Quand la RE2020 transforme le chauffage en sujet électrique

La RE2020 agit comme un aiguillage : elle réoriente les choix techniques, mais aussi les responsabilités sur chantier. Les décisions ne se prennent plus par corps d’état isolé, mais à l’échelle d’un système énergétique global.

Pompe à chaleur air-eau raccordée à un tableau électrique moderne dans un logement neuf, montrant le chauffage bas-carbone conçu comme un système électrique intégré sous RE2020.
Sous l’effet de la RE2020, le chauffage bas-carbone s’intègre dans une architecture énergétique où l’électricité devient le vecteur central.

Le mix énergétique du neuf se “décarbone” par conception

La RE2020 ne se contente pas d’exiger “moins de kilowattheures”. Elle impose un raisonnement complet : consommation, émissions de carbone, et arbitrages entre énergie primaire (l’énergie “à la source”) et énergie finale (celle que vous payez). Résultat : dans le neuf, les systèmes bas-carbone montent en puissance et le chauffage au gaz est progressivement écarté au profit d’installations plus compatibles avec la neutralité carbone.

Cela change la nature même du projet : le chauffage devient un sujet d’architecture énergétique.

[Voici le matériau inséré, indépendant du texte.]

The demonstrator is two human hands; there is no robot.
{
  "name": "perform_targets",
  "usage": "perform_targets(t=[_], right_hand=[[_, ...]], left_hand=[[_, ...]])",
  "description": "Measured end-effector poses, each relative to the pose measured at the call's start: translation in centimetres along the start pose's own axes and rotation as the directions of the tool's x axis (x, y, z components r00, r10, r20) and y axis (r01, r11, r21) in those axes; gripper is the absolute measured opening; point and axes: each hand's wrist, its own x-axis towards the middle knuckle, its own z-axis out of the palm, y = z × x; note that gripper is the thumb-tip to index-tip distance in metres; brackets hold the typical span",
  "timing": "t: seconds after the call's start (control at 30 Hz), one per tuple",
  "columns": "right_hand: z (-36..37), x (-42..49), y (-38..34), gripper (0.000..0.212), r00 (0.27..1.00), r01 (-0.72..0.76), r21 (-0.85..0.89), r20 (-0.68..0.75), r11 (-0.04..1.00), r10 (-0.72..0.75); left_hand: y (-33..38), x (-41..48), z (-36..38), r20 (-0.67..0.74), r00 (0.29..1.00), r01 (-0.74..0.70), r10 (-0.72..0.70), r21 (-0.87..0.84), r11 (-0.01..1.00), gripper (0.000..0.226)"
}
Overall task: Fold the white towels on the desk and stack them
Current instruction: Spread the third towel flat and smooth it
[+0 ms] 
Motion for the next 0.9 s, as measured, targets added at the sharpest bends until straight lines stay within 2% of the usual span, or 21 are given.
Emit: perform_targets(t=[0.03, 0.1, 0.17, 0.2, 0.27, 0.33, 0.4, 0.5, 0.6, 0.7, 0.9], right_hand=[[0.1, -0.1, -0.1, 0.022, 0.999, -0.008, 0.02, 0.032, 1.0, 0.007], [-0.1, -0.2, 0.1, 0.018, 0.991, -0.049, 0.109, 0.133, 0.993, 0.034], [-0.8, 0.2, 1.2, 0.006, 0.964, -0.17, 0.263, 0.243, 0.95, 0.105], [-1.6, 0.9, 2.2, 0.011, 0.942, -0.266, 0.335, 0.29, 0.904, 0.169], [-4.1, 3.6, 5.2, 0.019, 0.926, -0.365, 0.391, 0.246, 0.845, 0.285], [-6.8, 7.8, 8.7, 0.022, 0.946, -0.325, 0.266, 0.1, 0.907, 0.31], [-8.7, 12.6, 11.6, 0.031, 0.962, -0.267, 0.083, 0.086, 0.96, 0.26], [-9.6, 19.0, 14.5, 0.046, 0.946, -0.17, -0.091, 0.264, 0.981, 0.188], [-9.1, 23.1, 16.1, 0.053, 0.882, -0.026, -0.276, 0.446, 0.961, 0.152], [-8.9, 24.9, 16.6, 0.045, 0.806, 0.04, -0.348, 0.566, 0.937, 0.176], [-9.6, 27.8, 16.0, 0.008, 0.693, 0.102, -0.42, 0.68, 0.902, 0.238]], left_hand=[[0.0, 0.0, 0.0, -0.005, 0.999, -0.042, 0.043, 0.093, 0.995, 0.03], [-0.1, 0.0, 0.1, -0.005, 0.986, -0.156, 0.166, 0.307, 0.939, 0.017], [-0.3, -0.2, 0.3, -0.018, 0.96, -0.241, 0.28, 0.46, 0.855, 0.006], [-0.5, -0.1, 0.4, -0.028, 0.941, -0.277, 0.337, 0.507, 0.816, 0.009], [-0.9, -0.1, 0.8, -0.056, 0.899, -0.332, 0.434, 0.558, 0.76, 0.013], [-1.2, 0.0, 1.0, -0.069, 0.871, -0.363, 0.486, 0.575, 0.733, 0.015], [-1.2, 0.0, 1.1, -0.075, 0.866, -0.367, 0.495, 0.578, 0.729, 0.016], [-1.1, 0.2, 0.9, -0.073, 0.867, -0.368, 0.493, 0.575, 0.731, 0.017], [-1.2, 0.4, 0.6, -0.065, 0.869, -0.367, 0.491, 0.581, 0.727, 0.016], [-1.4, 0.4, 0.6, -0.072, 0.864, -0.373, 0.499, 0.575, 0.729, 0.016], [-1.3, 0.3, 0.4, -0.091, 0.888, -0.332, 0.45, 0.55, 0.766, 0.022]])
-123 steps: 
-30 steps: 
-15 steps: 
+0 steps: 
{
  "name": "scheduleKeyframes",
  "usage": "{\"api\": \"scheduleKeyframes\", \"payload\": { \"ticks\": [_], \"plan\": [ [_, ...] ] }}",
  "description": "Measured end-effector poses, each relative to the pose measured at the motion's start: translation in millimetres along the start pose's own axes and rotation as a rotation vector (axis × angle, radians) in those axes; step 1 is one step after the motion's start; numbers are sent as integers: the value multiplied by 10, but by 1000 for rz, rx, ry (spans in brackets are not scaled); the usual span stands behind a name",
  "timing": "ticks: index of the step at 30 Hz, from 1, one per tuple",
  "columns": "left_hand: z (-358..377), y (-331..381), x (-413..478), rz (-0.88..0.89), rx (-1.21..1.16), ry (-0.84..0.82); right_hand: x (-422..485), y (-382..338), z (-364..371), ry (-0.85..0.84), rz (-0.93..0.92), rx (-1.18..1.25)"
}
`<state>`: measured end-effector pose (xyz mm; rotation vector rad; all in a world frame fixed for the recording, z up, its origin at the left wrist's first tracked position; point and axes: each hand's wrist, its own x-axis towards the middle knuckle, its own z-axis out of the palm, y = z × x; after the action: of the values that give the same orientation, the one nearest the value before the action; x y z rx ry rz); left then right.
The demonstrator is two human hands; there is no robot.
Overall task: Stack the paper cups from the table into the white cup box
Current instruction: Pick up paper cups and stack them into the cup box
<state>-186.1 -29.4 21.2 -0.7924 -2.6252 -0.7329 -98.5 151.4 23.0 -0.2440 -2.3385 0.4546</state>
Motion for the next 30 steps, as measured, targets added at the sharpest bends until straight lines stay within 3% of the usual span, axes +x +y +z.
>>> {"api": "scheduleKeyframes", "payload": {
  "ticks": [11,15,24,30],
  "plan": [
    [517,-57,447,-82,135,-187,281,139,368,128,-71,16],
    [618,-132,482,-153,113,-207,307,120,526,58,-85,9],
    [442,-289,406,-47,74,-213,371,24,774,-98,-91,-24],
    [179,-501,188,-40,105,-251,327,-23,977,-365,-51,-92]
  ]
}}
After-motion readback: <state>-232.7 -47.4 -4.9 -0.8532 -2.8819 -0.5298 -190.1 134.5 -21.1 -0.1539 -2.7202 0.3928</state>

On ne choisit plus un générateur “dans son coin”, mais un ensemble cohérent, avec un mix énergétique pensé pour le bâtiment, ses usages et ses contraintes, notamment lorsqu’il s’agit d’intégrer production solaire, pilotage et autoconsommation. Dans cette logique d’équipement global je vous propose de découvrir Ensol.

Pour le cadre réglementaire officiel, la référence reste la page du ministère sur la RE2020.

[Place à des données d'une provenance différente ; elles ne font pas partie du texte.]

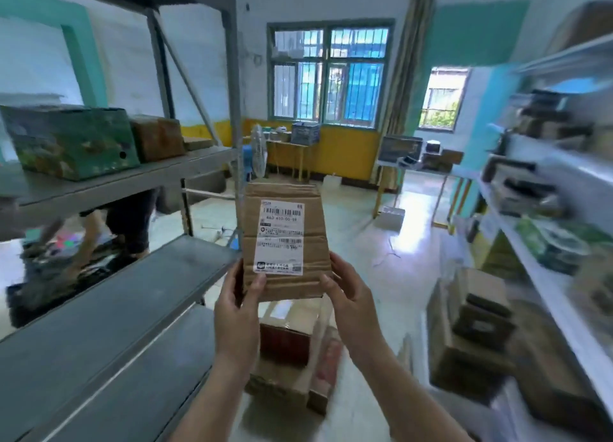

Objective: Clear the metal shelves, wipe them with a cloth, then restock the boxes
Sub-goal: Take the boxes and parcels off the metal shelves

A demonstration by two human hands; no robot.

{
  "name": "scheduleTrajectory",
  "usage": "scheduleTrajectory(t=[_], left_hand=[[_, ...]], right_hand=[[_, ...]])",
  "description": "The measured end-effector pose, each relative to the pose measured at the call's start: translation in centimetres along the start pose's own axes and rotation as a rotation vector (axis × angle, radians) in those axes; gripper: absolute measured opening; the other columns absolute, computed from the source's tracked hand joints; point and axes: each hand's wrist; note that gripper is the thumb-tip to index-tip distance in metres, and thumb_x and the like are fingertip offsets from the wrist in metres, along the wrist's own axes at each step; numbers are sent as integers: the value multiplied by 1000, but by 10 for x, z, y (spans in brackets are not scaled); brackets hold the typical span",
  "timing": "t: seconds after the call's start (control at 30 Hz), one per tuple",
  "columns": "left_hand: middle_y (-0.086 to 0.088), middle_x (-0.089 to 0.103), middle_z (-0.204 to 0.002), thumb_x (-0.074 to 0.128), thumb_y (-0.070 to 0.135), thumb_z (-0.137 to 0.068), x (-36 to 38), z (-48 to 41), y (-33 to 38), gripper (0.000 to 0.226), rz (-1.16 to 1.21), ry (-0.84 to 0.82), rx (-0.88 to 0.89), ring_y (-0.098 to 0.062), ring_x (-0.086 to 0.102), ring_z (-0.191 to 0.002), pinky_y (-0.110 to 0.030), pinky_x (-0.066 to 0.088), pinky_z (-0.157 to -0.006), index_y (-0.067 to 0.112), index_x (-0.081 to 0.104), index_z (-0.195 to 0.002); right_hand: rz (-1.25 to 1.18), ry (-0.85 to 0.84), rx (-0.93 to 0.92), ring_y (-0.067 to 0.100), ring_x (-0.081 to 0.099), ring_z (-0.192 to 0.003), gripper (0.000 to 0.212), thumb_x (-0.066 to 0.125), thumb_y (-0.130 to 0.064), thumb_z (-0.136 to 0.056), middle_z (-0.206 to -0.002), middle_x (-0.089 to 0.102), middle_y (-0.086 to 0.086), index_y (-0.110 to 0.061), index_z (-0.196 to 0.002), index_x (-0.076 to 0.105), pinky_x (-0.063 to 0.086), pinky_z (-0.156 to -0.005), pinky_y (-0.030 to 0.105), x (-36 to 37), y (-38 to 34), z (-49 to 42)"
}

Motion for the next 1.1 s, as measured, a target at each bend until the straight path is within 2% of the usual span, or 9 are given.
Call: scheduleTrajectory(t=[0.2, 0.3, 0.37, 0.47, 0.57, 0.63, 0.77, 0.9, 1.1], left_hand=[[18, 69, -114, 63, 24, -97, 138, 56, -41, 33, -43, -277, -67, 9, 64, -102, -9, 51, -81, 31, 56, -129], [9, 68, -124, 67, 31, -94, 191, 75, -67, 43, -60, -439, -175, -2, 65, -113, -26, 55, -94, 28, 55, -135], [3, 67, -131, 69, 29, -93, 222, 84, -89, 52, -77, -540, -271, -13, 64, -120, -39, 52, -102, 24, 51, -142], [2, 69, -127, 70, 20, -94, 254, 89, -122, 48, -148, -672, -326, -10, 65, -117, -29, 55, -97, 20, 54, -139], [6, 71, -120, 71, 17, -93, 286, 94, -173, 45, -256, -804, -417, 1, 68, -104, -16, 55, -83, 14, 58, -136], [5, 71, -120, 70, 22, -94, 303, 94, -208, 42, -358, -895, -459, -3, 68, -105, -24, 55, -92, 14, 61, -133], [7, 69, -118, 64, 30, -98, 338, 97, -277, 33, -490, -1032, -594, -11, 65, -108, -33, 50, -101, 23, 62, -130], [10, 68, -117, 58, 29, -101, 364, 96, -343, 26, -598, -1156, -719, -12, 62, -112, -31, 46, -100, 26, 63, -126], [6, 67, -122, 58, 27, -100, 381, 108, -451, 28, -772, -1273, -816, -14, 62, -110, -30, 47, -97, 16, 64, -125]], right_hand=[[59, 211, 131, 8, 63, -119, 35, 60, -17, -101, -125, 69, -14, -32, -133, 62, 50, -107, 42, -165, 33, 24], [66, 312, 211, 6, 65, -116, 32, 61, -19, -99, -121, 72, -12, -31, -129, 64, 53, -100, 35, -230, 51, 40], [68, 395, 274, 0, 67, -107, 27, 62, -18, -99, -111, 74, -14, -34, -121, 65, 53, -87, 21, -267, 67, 47], [73, 486, 351, -5, 68, -97, 23, 61, -14, -100, -100, 73, -19, -35, -108, 66, 51, -78, 14, -304, 93, 53], [83, 552, 511, 7, 68, -105, 24, 62, -17, -100, -110, 72, -10, -23, -123, 65, 53, -85, 22, -339, 144, 67], [96, 579, 612, 14, 67, -111, 32, 62, -21, -100, -117, 71, -2, -18, -132, 63, 56, -93, 31, -357, 177, 73], [124, 621, 792, 18, 65, -108, 25, 60, -25, -101, -115, 69, 1, -24, -126, 63, 55, -88, 32, -387, 238, 73], [160, 661, 995, 25, 66, -111, 12, 63, -25, -98, -110, 71, -1, -31, -107, 67, 53, -100, 46, -404, 307, 75], [68, 680, 1278, 26, 64, -116, 37, 61, -20, -96, -126, 69, 8, -15, -133, 64, 49, -107, 47, -416, 419, 91]])
Point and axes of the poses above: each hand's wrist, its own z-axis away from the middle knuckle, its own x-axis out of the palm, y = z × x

Le génie climatique et le génie électrique n’ont plus de frontière nette

Jusqu’ici, le génie climatique (chauffage, ventilation, climatisation, eau chaude) dialoguait avec le génie électrique surtout pour l’alimentation et la sécurité. Désormais, l’électricité n’est plus seulement un câble : c’est le vecteur énergétique de référence pour produire, piloter, mesurer, optimiser.

Sur le terrain, cette disparition de frontière se lit dans les lots de second œuvre : l’installateur chauffage doit maîtriser la régulation et la connectivité ; l’électricien doit intégrer les logiques de confort thermique, le coefficient de performance (COP) des PAC et l’équilibrage des puissances.

L’hybridation devient la réponse technique standard

L’hybridation, c’est la combinaison de plusieurs sources ou technologies pour un même besoin. Par exemple : une pompe à chaleur air/eau couplée à une chaudière (ou à un appoint électrique), ou un système qui associe solaire thermique pour l’eau chaude et appoint électrique selon la saison.

Cette approche reste pragmatique : la PAC assure le “gros du travail” avec un bon COP, et l’appoint couvre les pics de froid ou les pointes de demande. C’est l’équivalent d’une voiture hybride : le moteur principal vise l’efficacité, le second garantit la continuité quand les conditions se durcissent.

Autre marqueur technique en progression : le fluide frigorigène R290 (propane) dans certaines PAC, apprécié pour son potentiel de décarbonation et ses performances, mais qui exige une forte rigueur sur la sécurité et la mise en œuvre.

Le négoce recompose ses rayons : du chauffe-eau au “panier énergie”

Dans les points de vente, la transition énergétique se lit dans les gammes proposées : ce qui se vend, ce qui stagne, et ce que l’on met en avant au comptoir. Le rayon chauffage ne peut plus être pensé sans le rayon électricité.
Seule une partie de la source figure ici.